One of the strengths of an evidence-based approach to diagnosis is that it allows you to tailor the diagnostic strategy to the patient. Rather than taking a “one size fits all” approach that over-investigates patients who are at low risk and may miss disease in patients who are at high risk, you can use the information from your clinical evaluation to guide the selection of tests and their interpretation. Several groups have developed and validated protocols for the diagnosis of PE that rely on the clinical assessment, D-dimer test, ventilation-perfusion (V/Q) scan, ultrasound of the proximal leg veins and helical computed tomography (CT) scanning.^1,3,4,5

The recommended protocol shown in the encounter form is based on a validated protocol developed by Wells and modified by Kearon to add the option of helical CT instead of V/Q scan. Unlike protocols proposed by Musset and Perrier, this one does not require angiography except as an option in a small percentage of patients with indeterminate findings. The protocol is based on the finding that patients with a low clinical probability and a negative noninvasive test almost certainly do not have PE, while patients with a high clinical probability and a positive noninvasive test almost certainly do. Those with an intermediate clinical probability or an indeterminate noninvasive test require further rounds of testing and closer follow-up. It is also important for clinicians to understand that many of the tests in question are “asymmetrical.” That is, they are helpful at ruling in disease when positive or ruling out disease when negative, but not both. For example, the D-dimer test is quite sensitive; when negative in a patient with low risk, it is very good at ruling out PE. However, a positive D-dimer does not rule in the diagnosis; it indicates further confirmatory testing. Conversely, helical CT is very good at ruling in disease when intraluminal filling defects in segmental or larger pulmonary arteries are seen, but it is unhelpful if results are normal or indeterminate. Patients with non-diagnostic V/Q scans and helical CT scans need further testing with ultrasonography of the leg veins to help diagnose or exclude PE.

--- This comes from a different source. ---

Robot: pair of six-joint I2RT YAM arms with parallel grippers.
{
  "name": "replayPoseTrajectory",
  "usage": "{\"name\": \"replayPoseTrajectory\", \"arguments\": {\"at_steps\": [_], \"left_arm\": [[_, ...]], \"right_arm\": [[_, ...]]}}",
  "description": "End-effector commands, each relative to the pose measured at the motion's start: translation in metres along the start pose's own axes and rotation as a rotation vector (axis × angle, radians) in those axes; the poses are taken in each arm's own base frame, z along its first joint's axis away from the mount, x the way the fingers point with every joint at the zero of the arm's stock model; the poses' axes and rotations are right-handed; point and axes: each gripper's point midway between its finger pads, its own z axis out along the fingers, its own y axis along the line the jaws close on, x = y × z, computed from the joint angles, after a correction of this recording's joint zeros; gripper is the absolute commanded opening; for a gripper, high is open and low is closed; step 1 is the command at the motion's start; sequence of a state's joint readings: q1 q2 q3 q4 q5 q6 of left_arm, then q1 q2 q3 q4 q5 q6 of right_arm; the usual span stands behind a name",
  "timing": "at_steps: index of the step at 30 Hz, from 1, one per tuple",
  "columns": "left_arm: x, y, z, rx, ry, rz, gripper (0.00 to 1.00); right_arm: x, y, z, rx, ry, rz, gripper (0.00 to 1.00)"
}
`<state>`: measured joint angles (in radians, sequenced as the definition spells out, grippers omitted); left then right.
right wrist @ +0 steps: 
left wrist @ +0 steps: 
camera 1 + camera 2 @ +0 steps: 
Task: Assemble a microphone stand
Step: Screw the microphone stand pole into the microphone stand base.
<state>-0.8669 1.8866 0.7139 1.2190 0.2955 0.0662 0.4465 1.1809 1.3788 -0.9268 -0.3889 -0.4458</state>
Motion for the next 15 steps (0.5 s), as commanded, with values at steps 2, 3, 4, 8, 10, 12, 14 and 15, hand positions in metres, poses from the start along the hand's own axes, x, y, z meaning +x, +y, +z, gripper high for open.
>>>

This protocol applies to adult patients presenting with new or worsening shortness of breath or chest pain to the emergency department or outpatient setting. Patients whose symptoms last for more than 30 days, those with no symptoms for the three days prior to presentation, those with recent anticoagulation, inpatients, pregnant women, patients with suspected thrombosis of an upper extremity vein, and children were excluded from the validation studies and should not be evaluated using this algorithm. Critically ill patients and those with a limited cardiovascular reserve may require more extensive evaluation, since the consequences of a small missed PE are greater in this group. The D-dimer test is much less specific in hospitalized patients, and the V/Q scan is often associated with nondiagnostic results in patients with chronic pulmonary disease.

The diagnosis

In the case of Mr. Smith, our fictitious patient, the probability of PE is moderate (he has 4.5 points because of his heart rate and no alternative diagnosis). Following the protocol, you would send him for a stat D-dimer test and a helical CT scan. If the D-dimer turned out to be negative, this would not be enough to exclude PE, given the intermediate clinical risk. If we assume that the helical CT revealed an intraluminal filling defect in the segmental arteries, it would confirm the diagnosis of PE. Had the helical CT shown only a subsegmental intraluminal filling defect, further testing (beginning with an ultrasound of the leg veins) would have been indicated to help establish the diagnosis.